= Radmilo Milošević =

Serbian politician (born 1951)

Radmilo Milošević (Радмило Милошевић; born 3 February 1951) is a politician in Serbia. He served in the National Assembly of Serbia from 2001 to 2008 and was also the mayor of Aranđelovac from 2000 to 2004. During his time as an elected official, Milošević was a member of the Democratic Party of Serbia (Demokratska stranka Srbije, DSS).

==Private career==
Milošević is a graduated electrical engineer.

==Politician==
===Early years (1993–2000)===
Miloševič appeared in the fifth position on the DSS's electoral list for Kragujevac in the 1993 Serbian parliamentary election. The party won two seats in the division, and he did not receive a mandate. (From 1992 to 2000, Serbia's electoral law stipulated that one-third of parliamentary mandates would be assigned to candidates from successful lists in numerical order, while the remaining two-thirds would be distributed amongst other candidates on the lists at the discretion of the sponsoring parties. It was common practice for the latter mandates to be awarded out of order. Milošević's could have received a mandate despite his list position, but he did not.)

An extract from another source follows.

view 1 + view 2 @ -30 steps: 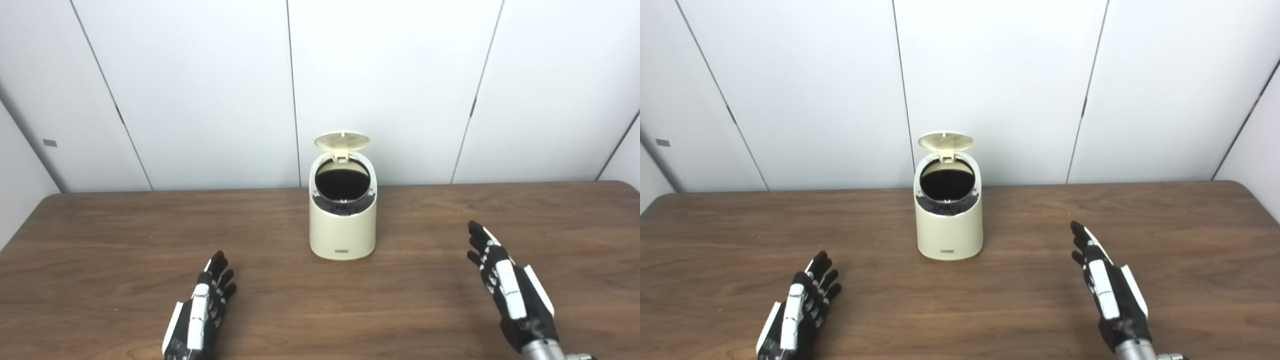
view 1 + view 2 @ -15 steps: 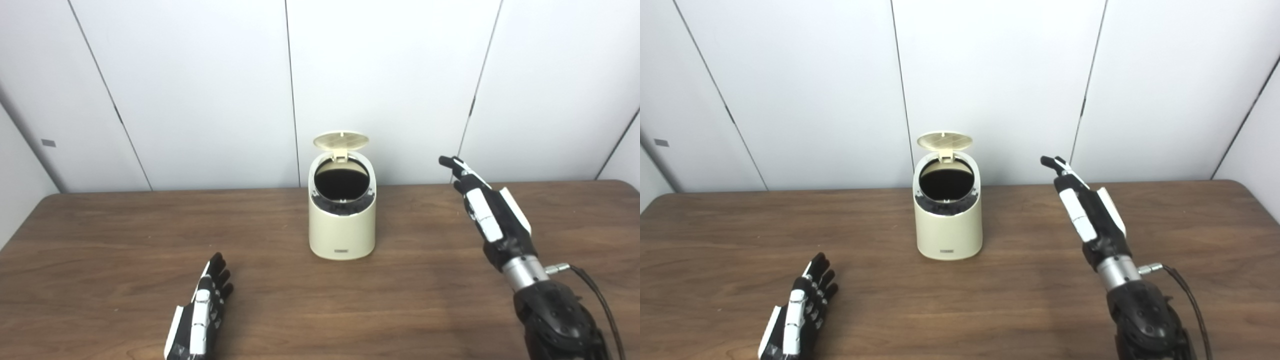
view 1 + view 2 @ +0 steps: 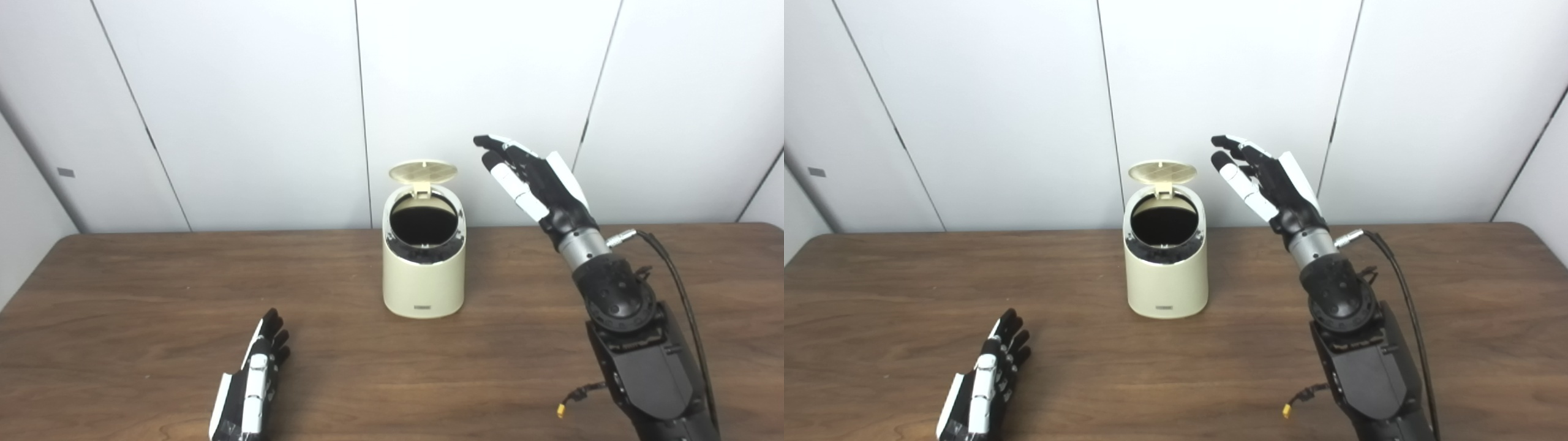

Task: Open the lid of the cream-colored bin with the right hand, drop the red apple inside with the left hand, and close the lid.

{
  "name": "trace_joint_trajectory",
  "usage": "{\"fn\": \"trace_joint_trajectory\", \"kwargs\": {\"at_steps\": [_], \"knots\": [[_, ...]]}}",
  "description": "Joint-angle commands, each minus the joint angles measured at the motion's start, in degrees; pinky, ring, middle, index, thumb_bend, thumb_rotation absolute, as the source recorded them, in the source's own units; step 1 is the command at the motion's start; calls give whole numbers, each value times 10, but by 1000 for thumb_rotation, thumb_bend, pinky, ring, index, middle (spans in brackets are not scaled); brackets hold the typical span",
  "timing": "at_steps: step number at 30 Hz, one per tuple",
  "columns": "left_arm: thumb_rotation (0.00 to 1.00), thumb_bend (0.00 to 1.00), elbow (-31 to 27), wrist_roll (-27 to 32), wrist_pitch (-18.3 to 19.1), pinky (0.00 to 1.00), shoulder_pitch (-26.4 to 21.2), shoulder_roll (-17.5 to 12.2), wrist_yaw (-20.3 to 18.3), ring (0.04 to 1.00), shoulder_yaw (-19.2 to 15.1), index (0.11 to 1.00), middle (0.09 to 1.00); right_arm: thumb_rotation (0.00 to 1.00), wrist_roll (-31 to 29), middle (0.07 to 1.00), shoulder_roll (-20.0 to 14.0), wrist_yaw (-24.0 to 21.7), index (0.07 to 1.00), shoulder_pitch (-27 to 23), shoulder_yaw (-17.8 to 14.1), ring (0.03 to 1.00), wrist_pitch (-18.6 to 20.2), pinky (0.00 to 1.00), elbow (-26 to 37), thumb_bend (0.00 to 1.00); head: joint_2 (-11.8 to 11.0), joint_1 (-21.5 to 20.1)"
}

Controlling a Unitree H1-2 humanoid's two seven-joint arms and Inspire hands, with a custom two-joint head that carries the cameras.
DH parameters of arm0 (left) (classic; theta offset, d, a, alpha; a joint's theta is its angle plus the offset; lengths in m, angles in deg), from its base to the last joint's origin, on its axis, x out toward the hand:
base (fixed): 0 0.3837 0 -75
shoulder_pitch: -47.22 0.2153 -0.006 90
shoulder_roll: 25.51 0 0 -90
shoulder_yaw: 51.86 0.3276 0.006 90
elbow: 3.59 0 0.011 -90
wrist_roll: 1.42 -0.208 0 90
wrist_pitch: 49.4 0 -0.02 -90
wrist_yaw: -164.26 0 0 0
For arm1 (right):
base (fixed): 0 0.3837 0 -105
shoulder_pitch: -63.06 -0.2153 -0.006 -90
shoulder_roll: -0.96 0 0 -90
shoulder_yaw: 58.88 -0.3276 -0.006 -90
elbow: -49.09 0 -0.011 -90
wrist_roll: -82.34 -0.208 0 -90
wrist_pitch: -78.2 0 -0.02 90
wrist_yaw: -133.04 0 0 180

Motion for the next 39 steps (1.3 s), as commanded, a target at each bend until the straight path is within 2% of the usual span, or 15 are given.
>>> {"fn": "trace_joint_trajectory", "kwargs": {"at_steps": [1, 7, 13, 17, 20, 23, 29, 33, 39], "knots": [[988, 438, 14, 0, 2, 989, 11, 15, 4, 973, 11, 1000, 986, 991, 13, 885, 2, 11, 822, -44, 1, 888, -1, 840, -3, 515, 0, 2], [943, 468, 11, -3, 3, 977, 11, 20, 7, 979, 15, 1000, 994, 1000, 26, 888, 5, -1, 816, -75, 19, 888, -3, 840, -32, 527, 2, 5], [911, 479, 20, 1, -5, 979, 10, 22, 8, 980, 17, 1000, 995, 1000, 23, 846, 5, -12, 763, -90, 41, 856, -46, 811, -50, 477, 2, 5], [895, 487, 25, -2, -6, 977, 7, 22, 9, 979, 20, 1000, 995, 1000, 36, 848, 7, -14, 763, -86, 54, 861, -39, 817, -41, 491, 1, 7], [889, 463, 33, -8, -15, 970, 5, 19, 8, 975, 23, 1000, 994, 1000, 62, 890, 2, -23, 781, -81, 71, 915, -19, 877, -23, 517, 1, 8], [876, 457, 35, -16, -15, 951, 4, 16, 11, 964, 26, 998, 982, 1000, 76, 918, -1, -27, 733, -74, 79, 965, -22, 942, -11, 501, 1, 6], [808, 486, 37, -29, -19, 935, 2, 12, 12, 957, 30, 999, 978, 1000, 92, 933, -9, -38, 693, -65, 83, 989, -25, 971, -1, 483, 1, 6], [822, 524, 40, -37, -24, 938, 2, 8, 12, 956, 33, 1000, 975, 1000, 96, 962, -17, -50, 670, -58, 80, 1000, -22, 962, 9, 489, 2, 6], [818, 525, 35, -35, -19, 935, 4, 10, 13, 953, 34, 995, 972, 1000, 102, 975, -27, -55, 667, -48, 75, 1000, -25, 928, 20, 467, 2, 6]]}}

The DSS later participated in the Zajedno (English: Together) opposition alliance in the 1996 Yugoslavian parliamentary election, and Milošević appeared in the second position on the alliance's list in Kragujevac. Zajedno won a single seat in the division, which went to lead candidate Zoran Simonović.

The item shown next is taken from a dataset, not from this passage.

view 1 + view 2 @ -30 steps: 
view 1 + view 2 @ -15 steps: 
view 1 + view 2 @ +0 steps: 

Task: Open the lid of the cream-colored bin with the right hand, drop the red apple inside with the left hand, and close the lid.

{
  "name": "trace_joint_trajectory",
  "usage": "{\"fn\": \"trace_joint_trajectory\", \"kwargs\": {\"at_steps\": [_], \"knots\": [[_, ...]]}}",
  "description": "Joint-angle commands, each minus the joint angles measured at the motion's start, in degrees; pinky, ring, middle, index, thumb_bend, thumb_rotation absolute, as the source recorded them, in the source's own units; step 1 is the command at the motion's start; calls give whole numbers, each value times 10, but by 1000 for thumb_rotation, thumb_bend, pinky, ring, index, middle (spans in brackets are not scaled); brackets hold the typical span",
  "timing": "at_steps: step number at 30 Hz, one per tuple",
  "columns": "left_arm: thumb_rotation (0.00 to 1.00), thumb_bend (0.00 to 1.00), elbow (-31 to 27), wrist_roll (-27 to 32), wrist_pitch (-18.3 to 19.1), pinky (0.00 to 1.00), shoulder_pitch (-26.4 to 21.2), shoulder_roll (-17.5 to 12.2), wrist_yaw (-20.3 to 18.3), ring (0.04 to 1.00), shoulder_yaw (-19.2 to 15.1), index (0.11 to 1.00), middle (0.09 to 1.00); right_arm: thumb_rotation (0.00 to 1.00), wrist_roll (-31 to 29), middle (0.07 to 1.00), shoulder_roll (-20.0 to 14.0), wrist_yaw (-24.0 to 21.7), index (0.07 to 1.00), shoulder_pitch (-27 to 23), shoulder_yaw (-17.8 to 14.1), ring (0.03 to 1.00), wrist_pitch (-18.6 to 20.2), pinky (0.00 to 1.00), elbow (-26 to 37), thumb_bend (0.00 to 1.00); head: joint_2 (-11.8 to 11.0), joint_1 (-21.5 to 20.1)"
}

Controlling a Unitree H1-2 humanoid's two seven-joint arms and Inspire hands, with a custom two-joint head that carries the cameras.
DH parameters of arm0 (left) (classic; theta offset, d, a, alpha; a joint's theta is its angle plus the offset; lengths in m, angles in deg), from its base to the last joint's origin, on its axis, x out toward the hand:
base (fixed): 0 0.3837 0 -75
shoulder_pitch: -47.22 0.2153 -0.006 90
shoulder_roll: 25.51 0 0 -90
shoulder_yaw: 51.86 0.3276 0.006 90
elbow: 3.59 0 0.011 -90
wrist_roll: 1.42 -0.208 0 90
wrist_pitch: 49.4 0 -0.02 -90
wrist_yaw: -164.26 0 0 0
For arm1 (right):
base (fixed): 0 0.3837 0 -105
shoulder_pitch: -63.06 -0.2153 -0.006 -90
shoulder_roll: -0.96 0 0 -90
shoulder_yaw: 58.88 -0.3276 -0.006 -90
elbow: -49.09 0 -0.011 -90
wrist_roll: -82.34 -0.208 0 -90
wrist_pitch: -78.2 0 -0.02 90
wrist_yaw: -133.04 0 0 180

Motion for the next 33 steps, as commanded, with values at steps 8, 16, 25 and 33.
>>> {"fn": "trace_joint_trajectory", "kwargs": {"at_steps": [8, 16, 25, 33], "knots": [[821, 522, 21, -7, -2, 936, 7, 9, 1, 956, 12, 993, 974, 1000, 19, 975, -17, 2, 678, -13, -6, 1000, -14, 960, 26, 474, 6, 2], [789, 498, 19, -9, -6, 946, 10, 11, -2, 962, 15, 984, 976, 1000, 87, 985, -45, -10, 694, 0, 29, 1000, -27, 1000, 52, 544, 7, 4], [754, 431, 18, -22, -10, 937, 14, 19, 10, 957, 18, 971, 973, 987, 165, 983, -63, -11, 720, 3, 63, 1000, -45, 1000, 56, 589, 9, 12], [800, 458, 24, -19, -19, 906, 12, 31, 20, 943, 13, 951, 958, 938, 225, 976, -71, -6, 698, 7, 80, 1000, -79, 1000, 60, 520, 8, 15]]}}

===Mayor and parliamentarian===
In 2000, the DSS joined the Democratic Opposition of Serbia (Demokratska opozicija Srbije, DOS), a broad and ideologically diverse coalition of parties opposed to Slobodan Milošević's administration. The DOS won a majority victory in Aranđelovac in the 2000 Serbian local elections; Milošević was elected to the local assembly and was chosen afterward as mayor. He served for a full term and stood down from the role in 2004.

Slobodan Milošević was defeated by DOS candidate Vojislav Koštunica in the 2000 Yugoslavian presidential election, which occurred concurrently with the local elections. This event prompted large-scale changes in Serbian and Yugoslavian politics; among other things, Serbia's government stood down after Koštunica's victory after a new Serbian parliamentary election was called for December 2000. For this election, the entire country was counted as a single electoral division, and all mandates were assigned to candidates on successful lists at the discretion of the sponsoring parties and coalitions, irrespective of numerical order. Radmilo Milošević was given the seventy-third position on the DOS list; the list won a landslide majority with 176 out of 250 seats, and he was given a mandate when the assembly convened in January 2001. He served on the privatization committee and the committee on petitions and proposals.

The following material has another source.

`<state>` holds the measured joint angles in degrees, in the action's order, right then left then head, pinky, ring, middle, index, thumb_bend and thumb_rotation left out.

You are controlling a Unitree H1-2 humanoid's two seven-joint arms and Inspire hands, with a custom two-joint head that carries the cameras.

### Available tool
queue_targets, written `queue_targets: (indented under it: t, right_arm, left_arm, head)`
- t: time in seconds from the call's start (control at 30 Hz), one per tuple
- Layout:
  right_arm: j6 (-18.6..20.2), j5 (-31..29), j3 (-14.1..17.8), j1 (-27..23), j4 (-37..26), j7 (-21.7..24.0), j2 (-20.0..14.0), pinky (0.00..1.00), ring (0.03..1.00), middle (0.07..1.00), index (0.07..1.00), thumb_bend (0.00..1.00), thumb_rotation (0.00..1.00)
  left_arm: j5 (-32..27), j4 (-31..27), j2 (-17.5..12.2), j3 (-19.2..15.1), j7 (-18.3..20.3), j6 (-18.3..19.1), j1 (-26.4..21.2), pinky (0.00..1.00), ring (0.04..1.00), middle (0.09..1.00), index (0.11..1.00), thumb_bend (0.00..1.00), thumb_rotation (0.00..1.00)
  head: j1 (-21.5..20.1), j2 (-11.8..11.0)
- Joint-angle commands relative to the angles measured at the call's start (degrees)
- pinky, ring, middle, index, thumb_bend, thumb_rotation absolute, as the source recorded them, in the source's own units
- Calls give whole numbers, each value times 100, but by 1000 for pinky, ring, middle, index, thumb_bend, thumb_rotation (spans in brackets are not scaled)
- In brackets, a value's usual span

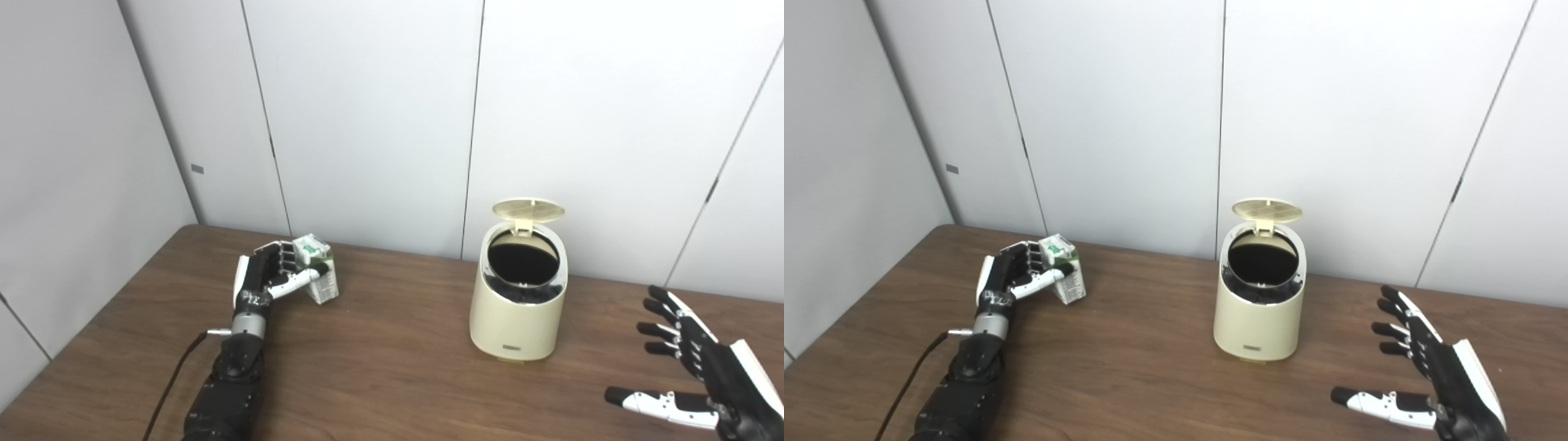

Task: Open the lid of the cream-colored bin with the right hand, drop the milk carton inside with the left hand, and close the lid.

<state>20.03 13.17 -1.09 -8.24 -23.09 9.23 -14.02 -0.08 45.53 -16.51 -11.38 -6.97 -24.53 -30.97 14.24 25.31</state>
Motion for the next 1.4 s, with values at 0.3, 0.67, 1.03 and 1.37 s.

The DSS ultimately became estranged from other parties in the DOS, and it formally left the alliance and moved into |opposition in 2002. The parliamentary mandates of several DSS members, including Milošević, were nullified at the discretion of the DOS on 12 June 2002. This decision was subsequently revoked and the mandates restored.

Milošević received the forty-ninth position on the DSS's list in the 2003 parliamentary election. The list won fifty-three mandates, and he was again included in his party's assembly delegation. The DSS emerged as the main party in Serbia's coalition government after the election, and Milošević again served as an administration supporter. In his second term, he served on the industry committee and the privatization committee. He expressed surprise and disappointment at Branko Pavlović's dismissal as director of Serbia's privatization agency in July 2004.

For the 2007 parliamentary election, the DSS formed an electoral alliance with New Serbia (Nova Srbija, NS). Milošević appeared in their seventy-seventh position on the combined list and was again given a mandate when the list won forty-seven seats. The DSS formed an unstable government with the rival Democratic Party (Demokratska stranka, DS) after the election, and Milošević remained a supporter of the government. He was promoted to deputy chair of the industry committee and remained on the privatization committee.

The DSS–DS coalition broke down in early 2008, and a new parliamentary election was called for May of that year. The DSS maintained its electoral alliance with New Serbia, and Milošević appeared in the seventy-sixth position on their list. The list fell to thirty seats, and he was not given a new mandate. He does not appear to have sought a political comeback after this time.